• [TASK TO COMPLETE] Return the data that follows, keeping every word and mark unchanged.

• [INFORMATION PROVIDED]

- - -

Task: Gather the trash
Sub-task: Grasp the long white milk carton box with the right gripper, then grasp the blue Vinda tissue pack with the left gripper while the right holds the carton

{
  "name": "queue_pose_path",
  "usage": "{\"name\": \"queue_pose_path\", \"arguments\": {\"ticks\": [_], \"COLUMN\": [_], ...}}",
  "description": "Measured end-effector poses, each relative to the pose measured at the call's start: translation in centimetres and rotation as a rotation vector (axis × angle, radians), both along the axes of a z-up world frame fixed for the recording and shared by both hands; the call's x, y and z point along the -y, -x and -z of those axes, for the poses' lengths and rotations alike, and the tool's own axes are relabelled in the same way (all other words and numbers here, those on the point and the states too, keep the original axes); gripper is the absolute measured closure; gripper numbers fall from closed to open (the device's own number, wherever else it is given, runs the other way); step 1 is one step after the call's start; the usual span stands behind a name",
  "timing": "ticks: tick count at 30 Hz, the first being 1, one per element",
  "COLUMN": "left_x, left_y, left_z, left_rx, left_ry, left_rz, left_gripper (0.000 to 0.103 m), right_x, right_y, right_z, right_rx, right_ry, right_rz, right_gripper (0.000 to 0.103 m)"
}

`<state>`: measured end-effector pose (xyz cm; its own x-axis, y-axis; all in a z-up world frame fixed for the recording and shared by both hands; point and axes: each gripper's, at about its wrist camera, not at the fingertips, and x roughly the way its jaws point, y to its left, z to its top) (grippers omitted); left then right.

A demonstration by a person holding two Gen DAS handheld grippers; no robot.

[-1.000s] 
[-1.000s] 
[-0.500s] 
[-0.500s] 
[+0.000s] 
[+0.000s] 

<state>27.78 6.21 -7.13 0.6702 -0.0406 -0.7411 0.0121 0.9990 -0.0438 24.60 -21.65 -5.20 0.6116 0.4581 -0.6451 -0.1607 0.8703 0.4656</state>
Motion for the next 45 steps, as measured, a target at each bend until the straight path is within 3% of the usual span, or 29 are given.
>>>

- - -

• [ANSWER BELOW]
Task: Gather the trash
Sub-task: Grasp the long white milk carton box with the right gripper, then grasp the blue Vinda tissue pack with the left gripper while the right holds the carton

{
  "name": "queue_pose_path",
  "usage": "{\"name\": \"queue_pose_path\", \"arguments\": {\"ticks\": [_], \"COLUMN\": [_], ...}}",
  "description": "Measured end-effector poses, each relative to the pose measured at the call's start: translation in centimetres and rotation as a rotation vector (axis × angle, radians), both along the axes of a z-up world frame fixed for the recording and shared by both hands; the call's x, y and z point along the -y, -x and -z of those axes, for the poses' lengths and rotations alike, and the tool's own axes are relabelled in the same way (all other words and numbers here, those on the point and the states too, keep the original axes); gripper is the absolute measured closure; gripper numbers fall from closed to open (the device's own number, wherever else it is given, runs the other way); step 1 is one step after the call's start; the usual span stands behind a name",
  "timing": "ticks: tick count at 30 Hz, the first being 1, one per element",
  "COLUMN": "left_x, left_y, left_z, left_rx, left_ry, left_rz, left_gripper (0.000 to 0.103 m), right_x, right_y, right_z, right_rx, right_ry, right_rz, right_gripper (0.000 to 0.103 m)"
}

`<state>`: measured end-effector pose (xyz cm; its own x-axis, y-axis; all in a z-up world frame fixed for the recording and shared by both hands; point and axes: each gripper's, at about its wrist camera, not at the fingertips, and x roughly the way its jaws point, y to its left, z to its top) (grippers omitted); left then right.

A demonstration by a person holding two Gen DAS handheld grippers; no robot.

[-1.000s] 
[-1.000s] 
[-0.500s] 
[-0.500s] 
[+0.000s] 
[+0.000s] 

<state>27.78 6.21 -7.13 0.6702 -0.0406 -0.7411 0.0121 0.9990 -0.0438 24.60 -21.65 -5.20 0.6116 0.4581 -0.6451 -0.1607 0.8703 0.4656</state>
Motion for the next 45 steps, as measured, a target at each bend until the straight path is within 3% of the usual span, or 29 are given.
>>>

There is no more to this answer.